PROBLEM =>
From the entries below, copy each line in which the word "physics" occurs.

MATERIAL FOR THIS EXERCISE =>

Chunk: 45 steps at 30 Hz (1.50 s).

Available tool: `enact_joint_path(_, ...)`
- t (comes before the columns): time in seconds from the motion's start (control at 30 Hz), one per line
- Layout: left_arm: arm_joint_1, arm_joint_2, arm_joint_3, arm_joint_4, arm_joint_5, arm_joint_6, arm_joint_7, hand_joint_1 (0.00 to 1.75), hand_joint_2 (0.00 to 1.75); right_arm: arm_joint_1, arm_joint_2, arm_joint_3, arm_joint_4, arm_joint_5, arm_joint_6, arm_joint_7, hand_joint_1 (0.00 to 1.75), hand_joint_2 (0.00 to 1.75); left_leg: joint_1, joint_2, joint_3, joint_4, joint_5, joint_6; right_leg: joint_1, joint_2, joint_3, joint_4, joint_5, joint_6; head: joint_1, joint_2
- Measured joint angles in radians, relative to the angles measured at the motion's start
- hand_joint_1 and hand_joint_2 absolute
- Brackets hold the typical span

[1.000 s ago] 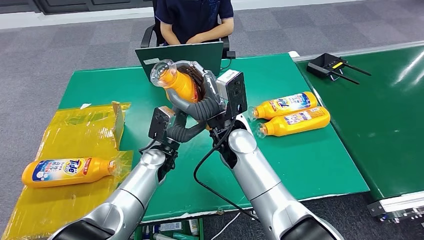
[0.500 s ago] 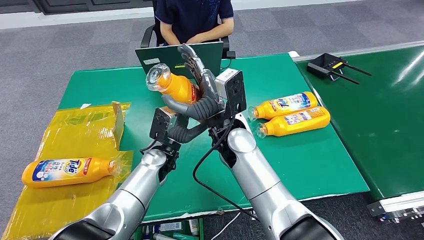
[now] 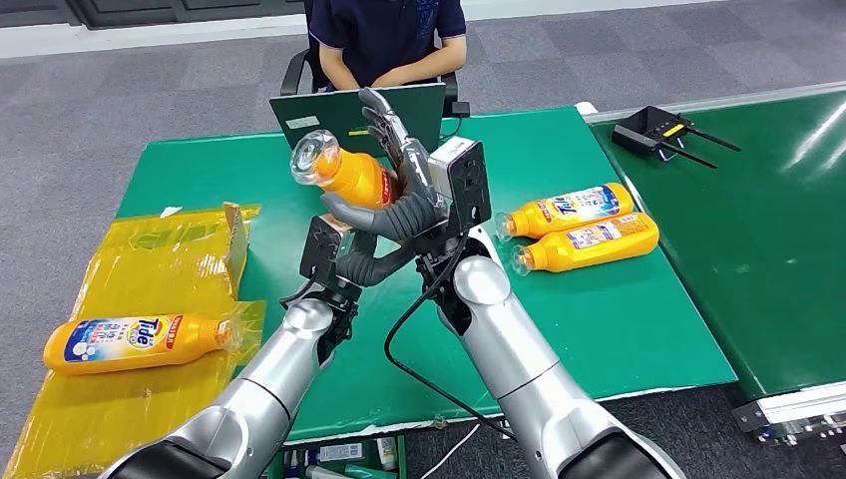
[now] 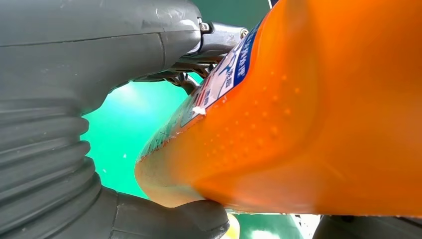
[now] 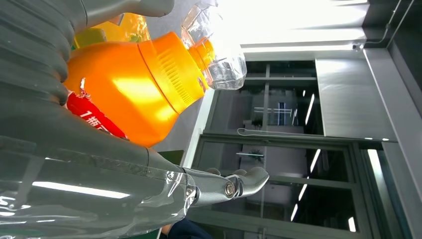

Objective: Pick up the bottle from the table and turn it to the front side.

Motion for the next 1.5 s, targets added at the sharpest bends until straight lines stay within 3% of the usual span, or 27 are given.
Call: enact_joint_path(1.5,-0.025,0.070,0.010,0.008,-0.068,0.117,-0.002,1.75,1.75,0.081,-0.002,0.000,-0.080,0.013,0.004,0.007,0.00,1.75,0.000,0.000,0.000,0.000,0.000,0.000,0.000,0.000,0.000,0.000,0.000,0.000,0.000,0.000)
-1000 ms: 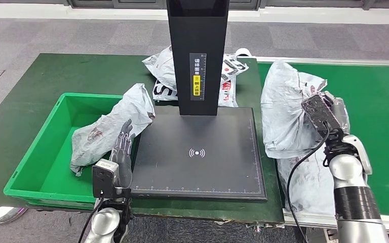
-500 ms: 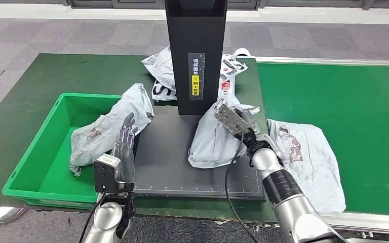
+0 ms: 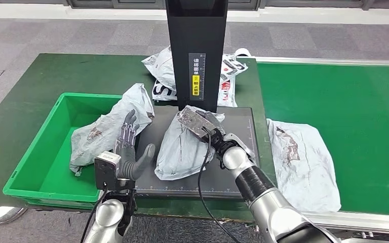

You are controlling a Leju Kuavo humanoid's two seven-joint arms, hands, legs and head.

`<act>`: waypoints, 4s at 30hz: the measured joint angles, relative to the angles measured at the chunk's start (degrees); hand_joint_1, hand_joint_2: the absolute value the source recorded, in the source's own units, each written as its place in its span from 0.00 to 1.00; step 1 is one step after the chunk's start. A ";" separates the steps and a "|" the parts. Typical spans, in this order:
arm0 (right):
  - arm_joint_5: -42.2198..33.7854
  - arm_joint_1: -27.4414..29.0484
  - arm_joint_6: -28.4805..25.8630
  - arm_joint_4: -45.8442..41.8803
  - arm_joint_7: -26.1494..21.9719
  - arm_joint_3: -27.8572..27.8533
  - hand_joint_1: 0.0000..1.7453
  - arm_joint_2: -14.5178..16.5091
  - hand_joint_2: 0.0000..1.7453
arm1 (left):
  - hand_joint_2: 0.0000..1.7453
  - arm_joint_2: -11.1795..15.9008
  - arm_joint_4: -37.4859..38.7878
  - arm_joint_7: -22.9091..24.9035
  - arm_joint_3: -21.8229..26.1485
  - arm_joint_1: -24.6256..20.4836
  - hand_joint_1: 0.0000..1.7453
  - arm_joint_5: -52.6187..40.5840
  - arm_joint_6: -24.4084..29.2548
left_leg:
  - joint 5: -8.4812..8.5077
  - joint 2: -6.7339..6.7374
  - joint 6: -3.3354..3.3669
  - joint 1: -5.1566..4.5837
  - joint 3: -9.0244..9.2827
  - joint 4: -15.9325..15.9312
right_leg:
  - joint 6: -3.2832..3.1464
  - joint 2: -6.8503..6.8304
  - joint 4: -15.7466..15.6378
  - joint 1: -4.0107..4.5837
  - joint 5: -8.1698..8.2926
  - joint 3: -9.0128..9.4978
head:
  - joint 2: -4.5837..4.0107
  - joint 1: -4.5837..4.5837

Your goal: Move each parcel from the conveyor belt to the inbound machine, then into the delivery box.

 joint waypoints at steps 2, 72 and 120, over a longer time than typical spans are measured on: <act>-0.01 -0.65 0.18 0.80 0.11 0.51 0.00 0.39 1.00 | 1.00 -0.01 0.01 -0.05 0.01 -0.02 0.00 -0.03 0.07 | 0.00 0.00 0.00 0.00 0.00 0.00 | 0.00 0.00 0.00 0.00 0.00 0.00 | 0.00 0.00; 8.94 31.79 -10.51 -66.04 -0.37 -7.06 0.00 -8.46 1.00 | 1.00 0.09 52.29 13.21 -12.93 -28.20 1.00 -47.23 -14.14 | -0.24 -0.14 0.37 -0.11 0.67 0.00 | 0.18 -0.26 -0.13 -0.17 -0.20 1.32 | 0.00 0.01; 11.85 46.54 -15.57 -74.85 -1.01 -15.23 0.00 -7.55 1.00 | 1.00 7.40 -22.20 17.38 10.22 -7.28 1.00 -56.82 25.34 | -0.29 -0.03 0.08 -0.07 0.45 0.00 | -0.06 -0.06 -0.05 -0.02 -0.25 0.45 | 0.00 0.01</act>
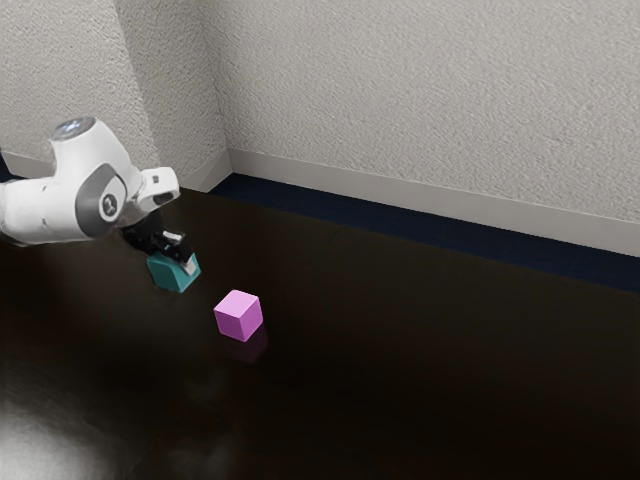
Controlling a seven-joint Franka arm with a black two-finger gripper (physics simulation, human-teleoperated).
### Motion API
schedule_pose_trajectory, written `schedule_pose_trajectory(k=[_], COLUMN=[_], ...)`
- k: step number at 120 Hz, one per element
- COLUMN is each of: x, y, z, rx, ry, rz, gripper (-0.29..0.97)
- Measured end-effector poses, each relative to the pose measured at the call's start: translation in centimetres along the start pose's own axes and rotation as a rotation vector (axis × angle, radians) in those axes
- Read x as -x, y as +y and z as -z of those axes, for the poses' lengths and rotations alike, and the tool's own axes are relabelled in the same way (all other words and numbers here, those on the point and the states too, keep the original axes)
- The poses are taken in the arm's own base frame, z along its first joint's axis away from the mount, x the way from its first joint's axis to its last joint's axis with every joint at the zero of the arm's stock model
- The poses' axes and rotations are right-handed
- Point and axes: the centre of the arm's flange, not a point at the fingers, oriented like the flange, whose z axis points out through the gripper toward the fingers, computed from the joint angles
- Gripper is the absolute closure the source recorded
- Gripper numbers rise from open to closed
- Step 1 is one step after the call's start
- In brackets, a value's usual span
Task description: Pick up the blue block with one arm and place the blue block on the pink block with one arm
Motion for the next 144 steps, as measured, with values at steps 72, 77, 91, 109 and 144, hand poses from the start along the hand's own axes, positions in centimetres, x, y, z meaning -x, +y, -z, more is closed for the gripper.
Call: schedule_pose_trajectory(k=[72, 77, 91, 109, 144], x=[-3.1, -3.0, -3.0, -3.0, -4.2], y=[10.0, 10.0, 10.1, 10.1, 10.6], z=[-4.5, -4.7, -5.0, -5.0, 2.6], rx=[-0.025, -0.026, -0.026, -0.022, -0.043], ry=[-0.065, -0.067, -0.074, -0.073, 0.049], rz=[0.035, 0.046, 0.078, 0.114, 0.12], gripper=[0.35, 0.35, 0.34, 0.26, 0.07])
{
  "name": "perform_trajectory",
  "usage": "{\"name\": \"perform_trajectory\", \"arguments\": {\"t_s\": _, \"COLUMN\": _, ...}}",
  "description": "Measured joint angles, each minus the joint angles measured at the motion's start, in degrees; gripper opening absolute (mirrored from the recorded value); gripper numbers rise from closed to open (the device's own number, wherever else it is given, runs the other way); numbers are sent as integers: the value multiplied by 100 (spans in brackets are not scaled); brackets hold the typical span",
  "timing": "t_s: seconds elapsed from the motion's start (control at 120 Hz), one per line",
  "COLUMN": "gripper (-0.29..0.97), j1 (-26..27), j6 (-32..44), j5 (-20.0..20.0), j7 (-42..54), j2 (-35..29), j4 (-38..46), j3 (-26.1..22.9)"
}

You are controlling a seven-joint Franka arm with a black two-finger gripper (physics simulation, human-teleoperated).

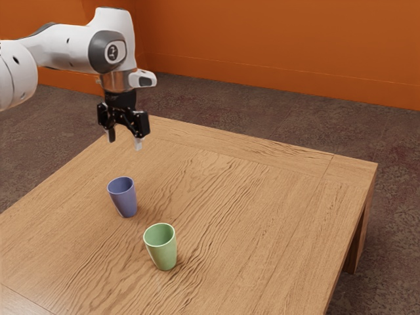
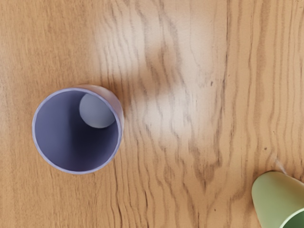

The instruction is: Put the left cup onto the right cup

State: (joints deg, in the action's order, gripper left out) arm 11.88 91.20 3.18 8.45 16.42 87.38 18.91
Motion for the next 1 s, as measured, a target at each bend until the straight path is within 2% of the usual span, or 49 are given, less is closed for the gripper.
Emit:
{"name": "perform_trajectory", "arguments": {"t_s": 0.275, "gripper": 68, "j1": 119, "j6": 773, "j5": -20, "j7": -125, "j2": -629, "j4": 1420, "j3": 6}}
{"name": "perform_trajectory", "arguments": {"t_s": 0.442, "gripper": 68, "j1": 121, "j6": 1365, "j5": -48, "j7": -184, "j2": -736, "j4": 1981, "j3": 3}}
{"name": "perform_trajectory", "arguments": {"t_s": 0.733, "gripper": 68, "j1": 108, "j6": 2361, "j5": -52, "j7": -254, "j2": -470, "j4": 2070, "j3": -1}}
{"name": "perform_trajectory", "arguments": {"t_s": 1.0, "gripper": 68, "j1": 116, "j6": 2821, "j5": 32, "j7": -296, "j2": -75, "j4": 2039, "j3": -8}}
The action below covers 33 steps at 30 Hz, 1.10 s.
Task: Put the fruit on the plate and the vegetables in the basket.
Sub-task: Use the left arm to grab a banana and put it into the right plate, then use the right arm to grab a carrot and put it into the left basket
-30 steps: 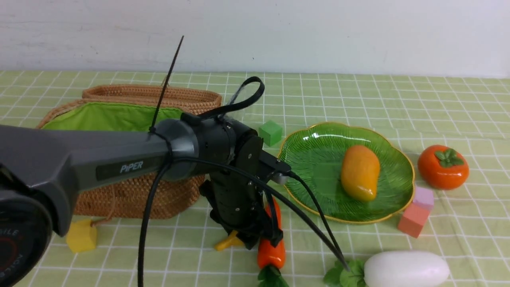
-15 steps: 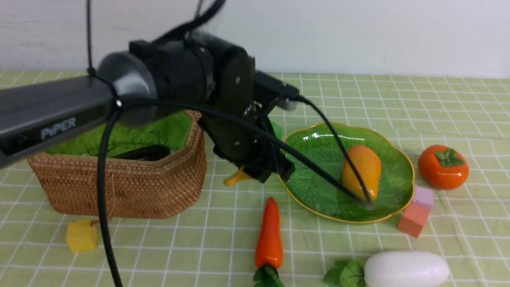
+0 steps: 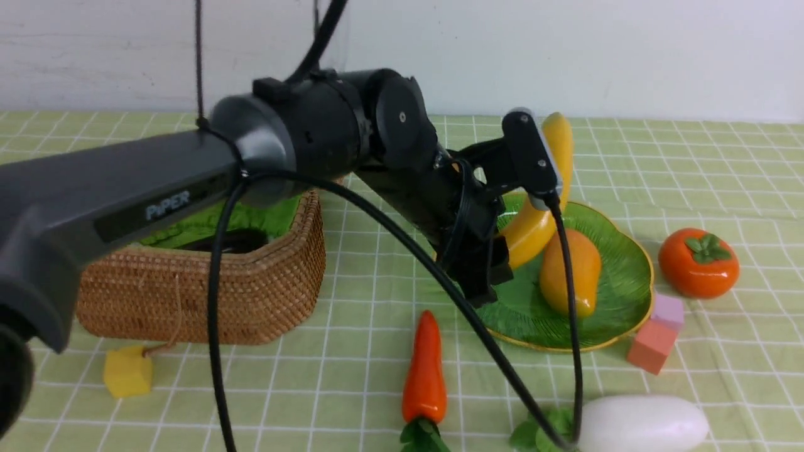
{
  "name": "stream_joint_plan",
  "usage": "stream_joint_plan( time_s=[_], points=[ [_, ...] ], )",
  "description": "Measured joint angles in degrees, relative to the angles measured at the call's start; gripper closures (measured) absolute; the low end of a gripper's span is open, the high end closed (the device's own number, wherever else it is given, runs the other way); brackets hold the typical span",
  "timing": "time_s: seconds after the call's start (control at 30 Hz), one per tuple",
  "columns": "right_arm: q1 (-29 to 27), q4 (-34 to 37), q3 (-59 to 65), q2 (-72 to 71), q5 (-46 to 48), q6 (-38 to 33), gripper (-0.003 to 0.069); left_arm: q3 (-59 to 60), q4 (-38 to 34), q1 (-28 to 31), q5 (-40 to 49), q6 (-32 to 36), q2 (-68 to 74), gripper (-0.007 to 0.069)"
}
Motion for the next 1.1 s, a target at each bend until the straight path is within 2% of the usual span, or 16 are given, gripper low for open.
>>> stream_joint_plan(
  time_s=[0.37, 0.43, 0.53, 0.57, 0.6, 0.7, 0.77, 0.87, 0.97, 1.0, 1.1],
  points=[
    [0.00, 0.06, 0.00, 0.00, 2.78, 1.08, 0.0420, 0.00, -2.07, 0.00, -9.74, 1.11, 7.37, 0.0314],
    [0.00, 0.06, 0.00, 0.00, 3.32, 1.08, 0.0420, 0.00, -2.50, 0.00, -10.52, 1.11, 7.42, 0.0253],
    [0.00, 0.06, 0.00, 0.00, 3.58, 1.12, 0.0420, 0.00, -2.82, 0.00, -11.45, 1.11, 7.42, 0.0113],
    [0.00, 0.06, 0.00, 0.00, 3.58, 1.12, 0.0420, 0.00, -2.82, 0.00, -11.45, 1.11, 7.42, 0.0113],
    [0.00, 0.06, 0.00, 0.00, 3.58, 1.12, 0.0420, 0.00, -3.10, 0.00, -11.45, 1.11, 7.42, 0.0039],
    [0.00, 0.06, 0.00, 0.00, 3.58, 1.12, 0.0420, 0.00, -3.81, 0.00, -10.66, 0.22, 6.67, -0.0028],
    [0.00, -0.14, 0.00, 0.00, 3.58, 1.12, 0.0420, 0.00, -3.98, 0.00, -9.20, -2.02, 5.07, -0.0034],
    [0.00, -0.33, 0.00, 0.00, 3.58, 1.12, 0.0420, 0.00, -3.98, 0.00, -7.22, -6.55, 2.10, -0.0004],
    [0.00, -0.33, 0.00, 0.00, 3.58, 1.57, 0.0420, 0.00, -3.62, 0.00, -4.26, -18.27, -5.91, 0.0160],
    [0.00, -0.33, 0.00, 0.00, 3.58, 1.67, 0.0420, 0.00, -3.62, 0.00, -4.12, -19.03, -6.43, 0.0172],
    [0.00, -0.38, 0.00, 0.00, 3.58, 2.47, 0.0420, 0.00, 0.37, 0.00, -0.39, -31.70, -15.39, 0.0440]
  ],
)
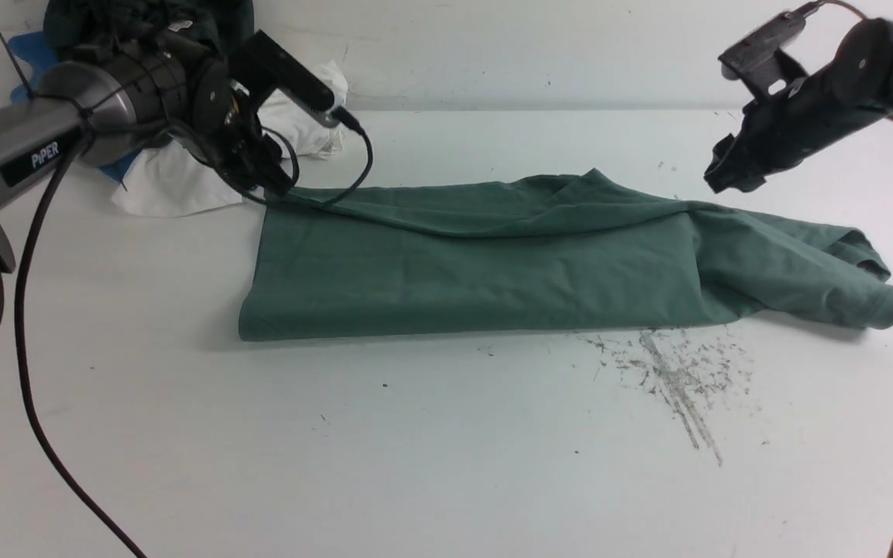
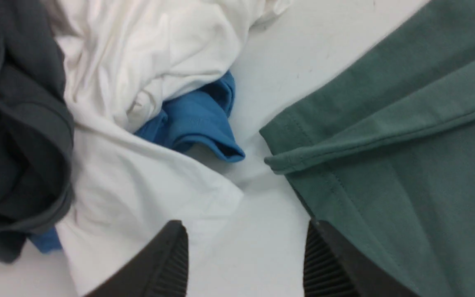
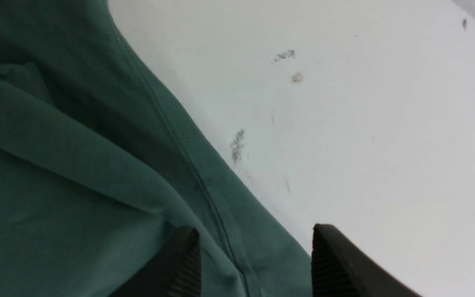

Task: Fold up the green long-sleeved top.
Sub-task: Use both arms to drag the lower edge of the fabric forward and fold it over the upper edge

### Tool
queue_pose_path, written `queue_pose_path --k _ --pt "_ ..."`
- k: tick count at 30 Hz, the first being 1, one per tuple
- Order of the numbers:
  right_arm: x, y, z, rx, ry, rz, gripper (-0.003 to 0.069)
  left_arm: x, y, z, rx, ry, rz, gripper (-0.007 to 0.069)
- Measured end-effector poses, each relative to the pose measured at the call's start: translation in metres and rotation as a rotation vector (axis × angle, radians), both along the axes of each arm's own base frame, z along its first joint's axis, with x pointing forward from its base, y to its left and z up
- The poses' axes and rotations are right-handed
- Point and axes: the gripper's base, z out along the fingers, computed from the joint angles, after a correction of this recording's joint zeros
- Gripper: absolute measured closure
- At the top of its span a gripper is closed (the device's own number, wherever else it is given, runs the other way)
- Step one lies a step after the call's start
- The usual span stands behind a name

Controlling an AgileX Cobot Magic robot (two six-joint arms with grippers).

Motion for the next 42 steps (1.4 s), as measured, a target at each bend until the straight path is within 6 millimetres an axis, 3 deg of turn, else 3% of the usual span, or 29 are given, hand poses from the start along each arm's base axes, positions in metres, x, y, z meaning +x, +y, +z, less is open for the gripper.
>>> queue_pose_path --k 2,6,10,12,16,20,21,26,31,39,42 --pt "-0.006 -0.002 0.015 -0.010 0.004 -0.018 0.0298 -0.003 -0.002 0.008 -0.029 0.032 0.025 0.0311" --pt "-0.024 -0.008 0.044 -0.029 0.068 -0.088 0.0293 -0.015 -0.010 0.009 -0.113 0.186 0.050 0.0457" --pt "-0.039 -0.014 0.045 -0.058 0.219 -0.154 0.0293 -0.026 -0.024 0.005 -0.160 0.308 -0.015 0.0590" --pt "-0.044 -0.019 0.042 -0.067 0.288 -0.178 0.0292 -0.032 -0.036 0.003 -0.157 0.357 -0.097 0.0622" --pt "-0.048 -0.034 0.038 -0.051 0.318 -0.240 0.0291 -0.041 -0.052 0.002 -0.149 0.413 -0.203 0.0631" --pt "-0.057 -0.067 0.029 -0.022 0.366 -0.351 0.0291 -0.047 -0.055 0.001 -0.162 0.477 -0.228 0.0631" --pt "-0.057 -0.067 0.029 -0.022 0.366 -0.351 0.0291 -0.047 -0.055 0.001 -0.162 0.480 -0.228 0.0631" --pt "-0.077 -0.108 -0.005 0.036 0.496 -0.432 0.0291 -0.048 -0.055 0.000 -0.157 0.494 -0.235 0.0631" --pt "-0.087 -0.113 -0.023 0.104 0.555 -0.411 0.0291 -0.047 -0.056 -0.003 -0.172 0.498 -0.235 0.0631" --pt "-0.075 -0.112 -0.048 0.128 0.517 -0.396 0.0293 -0.040 -0.060 -0.047 -0.189 0.604 -0.225 0.0631" --pt "-0.075 -0.112 -0.050 0.128 0.519 -0.396 0.0325 -0.040 -0.060 -0.054 -0.187 0.628 -0.223 0.0631"
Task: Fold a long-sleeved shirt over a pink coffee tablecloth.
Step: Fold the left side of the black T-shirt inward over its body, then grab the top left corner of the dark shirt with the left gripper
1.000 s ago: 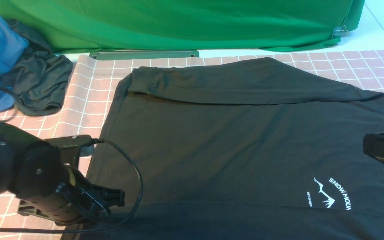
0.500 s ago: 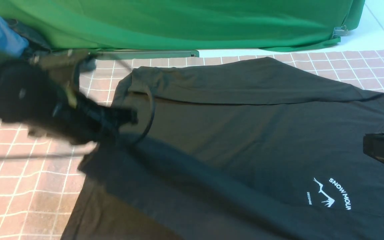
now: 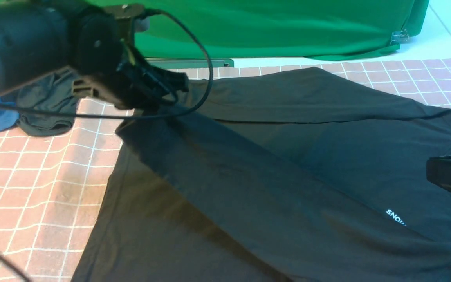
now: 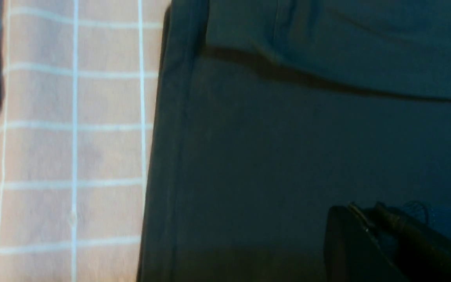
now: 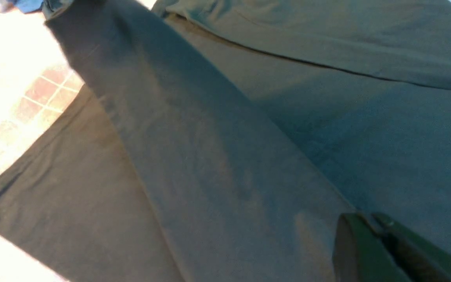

ANSWER BOX =>
Controlling a seven-joint Franka arm with a black two-finger gripper (physics simulation, human-teleoperated).
You are controlling a seven-joint Franka arm with a black two-finger gripper (physics simulation, human-teleoperated).

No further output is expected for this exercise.